→ DATA SEGMENT:
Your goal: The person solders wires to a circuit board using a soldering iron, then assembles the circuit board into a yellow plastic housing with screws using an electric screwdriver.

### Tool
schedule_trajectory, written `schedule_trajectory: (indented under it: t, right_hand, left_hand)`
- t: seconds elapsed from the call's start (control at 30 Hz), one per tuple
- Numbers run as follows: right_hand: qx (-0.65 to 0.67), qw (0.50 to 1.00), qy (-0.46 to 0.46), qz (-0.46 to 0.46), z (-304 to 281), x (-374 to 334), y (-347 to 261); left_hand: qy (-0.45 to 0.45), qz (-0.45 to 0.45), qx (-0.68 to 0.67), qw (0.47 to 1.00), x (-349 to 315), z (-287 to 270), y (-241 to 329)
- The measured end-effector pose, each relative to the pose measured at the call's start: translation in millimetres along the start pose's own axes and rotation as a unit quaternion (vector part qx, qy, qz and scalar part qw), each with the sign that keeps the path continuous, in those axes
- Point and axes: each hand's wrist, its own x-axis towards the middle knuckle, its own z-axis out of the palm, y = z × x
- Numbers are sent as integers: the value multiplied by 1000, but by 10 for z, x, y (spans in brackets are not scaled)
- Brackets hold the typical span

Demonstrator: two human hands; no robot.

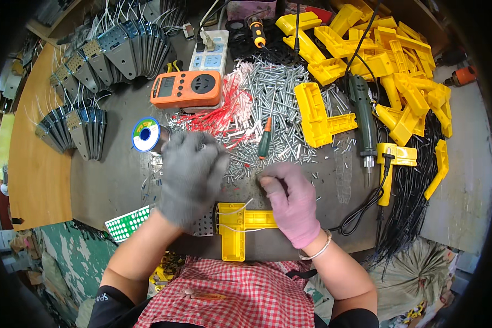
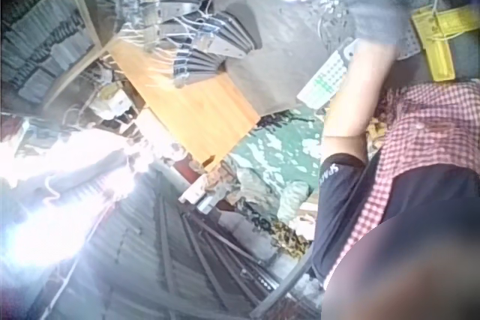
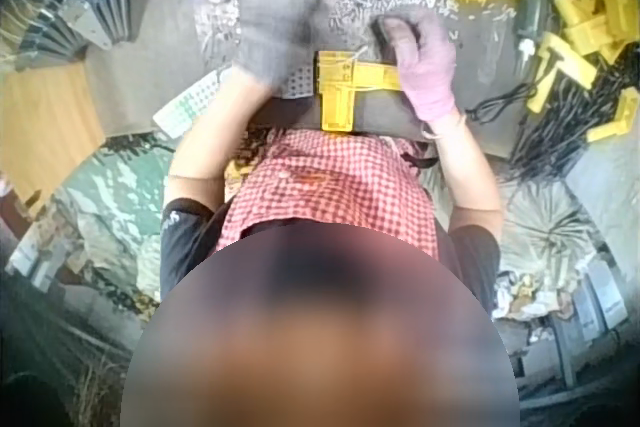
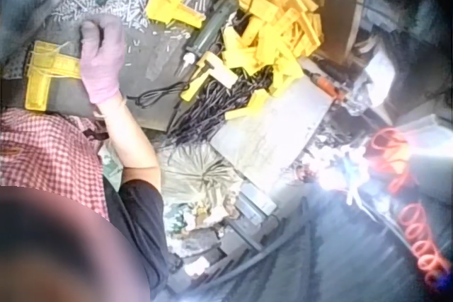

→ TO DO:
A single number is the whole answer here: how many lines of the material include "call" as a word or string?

→ ANSWER FOR THE TASK:
2